(Stored data entries)
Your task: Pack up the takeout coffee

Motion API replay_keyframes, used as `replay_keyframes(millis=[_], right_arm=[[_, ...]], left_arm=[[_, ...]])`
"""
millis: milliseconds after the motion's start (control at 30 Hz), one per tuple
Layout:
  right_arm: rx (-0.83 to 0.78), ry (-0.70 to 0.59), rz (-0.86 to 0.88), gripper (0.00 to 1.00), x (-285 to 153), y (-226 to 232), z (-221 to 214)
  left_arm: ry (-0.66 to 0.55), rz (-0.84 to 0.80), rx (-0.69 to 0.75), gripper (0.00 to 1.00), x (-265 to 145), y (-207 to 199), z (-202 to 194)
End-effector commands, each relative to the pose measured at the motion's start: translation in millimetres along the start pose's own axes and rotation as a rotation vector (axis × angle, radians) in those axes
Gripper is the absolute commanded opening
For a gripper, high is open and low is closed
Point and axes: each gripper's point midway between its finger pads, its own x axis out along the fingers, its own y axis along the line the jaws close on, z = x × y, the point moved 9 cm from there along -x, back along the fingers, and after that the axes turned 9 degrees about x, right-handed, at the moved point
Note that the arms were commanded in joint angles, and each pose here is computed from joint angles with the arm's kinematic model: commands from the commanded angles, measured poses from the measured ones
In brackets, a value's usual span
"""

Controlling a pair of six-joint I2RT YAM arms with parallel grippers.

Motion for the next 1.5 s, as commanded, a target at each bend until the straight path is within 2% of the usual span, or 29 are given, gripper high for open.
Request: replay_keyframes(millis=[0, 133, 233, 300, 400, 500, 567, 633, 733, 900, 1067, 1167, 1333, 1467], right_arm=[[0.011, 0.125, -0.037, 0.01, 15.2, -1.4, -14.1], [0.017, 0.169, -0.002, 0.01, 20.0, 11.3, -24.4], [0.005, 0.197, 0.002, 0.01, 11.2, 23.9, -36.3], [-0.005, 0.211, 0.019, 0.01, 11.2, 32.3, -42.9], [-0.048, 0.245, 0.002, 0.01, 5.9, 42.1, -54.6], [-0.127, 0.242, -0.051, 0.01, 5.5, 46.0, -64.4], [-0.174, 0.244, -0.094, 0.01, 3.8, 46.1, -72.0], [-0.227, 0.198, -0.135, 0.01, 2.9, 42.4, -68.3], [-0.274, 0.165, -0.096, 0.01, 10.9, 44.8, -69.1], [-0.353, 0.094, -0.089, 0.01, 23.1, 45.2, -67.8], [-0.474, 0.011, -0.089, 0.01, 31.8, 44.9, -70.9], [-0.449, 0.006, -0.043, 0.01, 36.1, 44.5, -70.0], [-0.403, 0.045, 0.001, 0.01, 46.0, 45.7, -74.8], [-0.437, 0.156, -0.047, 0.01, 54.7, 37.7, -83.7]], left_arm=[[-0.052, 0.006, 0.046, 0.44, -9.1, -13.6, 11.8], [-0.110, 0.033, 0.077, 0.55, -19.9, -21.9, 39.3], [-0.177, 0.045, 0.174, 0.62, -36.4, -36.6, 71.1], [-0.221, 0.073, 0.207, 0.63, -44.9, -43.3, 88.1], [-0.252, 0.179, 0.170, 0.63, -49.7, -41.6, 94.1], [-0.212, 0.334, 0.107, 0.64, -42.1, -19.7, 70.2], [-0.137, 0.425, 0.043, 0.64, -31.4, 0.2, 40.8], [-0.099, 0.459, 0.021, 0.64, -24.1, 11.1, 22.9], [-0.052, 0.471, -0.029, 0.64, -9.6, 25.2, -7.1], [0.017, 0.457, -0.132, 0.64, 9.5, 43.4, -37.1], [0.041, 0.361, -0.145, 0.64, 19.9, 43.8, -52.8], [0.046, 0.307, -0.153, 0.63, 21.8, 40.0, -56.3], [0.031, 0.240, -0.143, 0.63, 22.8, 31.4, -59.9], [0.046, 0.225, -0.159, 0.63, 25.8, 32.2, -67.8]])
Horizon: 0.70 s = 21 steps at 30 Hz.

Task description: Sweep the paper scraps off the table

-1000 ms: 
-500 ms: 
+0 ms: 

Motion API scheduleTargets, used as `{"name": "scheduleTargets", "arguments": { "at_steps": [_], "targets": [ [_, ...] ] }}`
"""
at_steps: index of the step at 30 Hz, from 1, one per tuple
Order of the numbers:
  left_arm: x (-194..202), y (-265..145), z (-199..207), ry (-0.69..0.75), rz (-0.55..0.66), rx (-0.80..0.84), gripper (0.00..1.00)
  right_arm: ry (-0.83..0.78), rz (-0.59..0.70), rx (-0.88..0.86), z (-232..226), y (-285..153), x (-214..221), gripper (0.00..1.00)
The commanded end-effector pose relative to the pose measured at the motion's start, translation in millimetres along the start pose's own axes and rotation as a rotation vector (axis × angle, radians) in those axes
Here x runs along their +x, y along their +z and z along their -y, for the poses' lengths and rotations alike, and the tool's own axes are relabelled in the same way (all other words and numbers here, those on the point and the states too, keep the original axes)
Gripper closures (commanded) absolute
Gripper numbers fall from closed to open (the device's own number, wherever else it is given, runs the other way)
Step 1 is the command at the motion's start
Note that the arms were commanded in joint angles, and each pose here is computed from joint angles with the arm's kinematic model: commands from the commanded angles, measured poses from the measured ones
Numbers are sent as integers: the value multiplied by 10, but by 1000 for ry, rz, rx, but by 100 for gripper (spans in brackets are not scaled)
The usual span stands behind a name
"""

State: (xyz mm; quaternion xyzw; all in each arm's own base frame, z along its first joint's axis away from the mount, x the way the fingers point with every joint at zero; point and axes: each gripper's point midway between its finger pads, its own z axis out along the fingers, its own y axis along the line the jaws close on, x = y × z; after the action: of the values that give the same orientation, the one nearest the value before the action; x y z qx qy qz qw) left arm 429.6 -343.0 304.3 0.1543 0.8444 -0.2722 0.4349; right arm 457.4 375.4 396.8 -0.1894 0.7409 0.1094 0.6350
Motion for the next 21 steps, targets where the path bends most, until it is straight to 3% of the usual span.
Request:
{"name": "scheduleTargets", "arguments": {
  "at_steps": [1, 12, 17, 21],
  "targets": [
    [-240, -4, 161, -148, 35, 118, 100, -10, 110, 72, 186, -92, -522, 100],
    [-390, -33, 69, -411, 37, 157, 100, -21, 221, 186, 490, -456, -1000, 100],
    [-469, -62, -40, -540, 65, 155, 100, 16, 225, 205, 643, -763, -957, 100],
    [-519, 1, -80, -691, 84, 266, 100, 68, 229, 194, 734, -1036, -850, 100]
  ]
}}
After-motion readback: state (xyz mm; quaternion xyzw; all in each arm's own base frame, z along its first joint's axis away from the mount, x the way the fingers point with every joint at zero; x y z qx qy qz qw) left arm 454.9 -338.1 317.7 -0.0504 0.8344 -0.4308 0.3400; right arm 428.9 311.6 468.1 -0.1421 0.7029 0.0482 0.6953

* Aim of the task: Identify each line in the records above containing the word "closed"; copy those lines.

* Problem solution:
For a gripper, high is open and low is closed
Gripper numbers fall from closed to open (the device's own number, wherever else it is given, runs the other way)

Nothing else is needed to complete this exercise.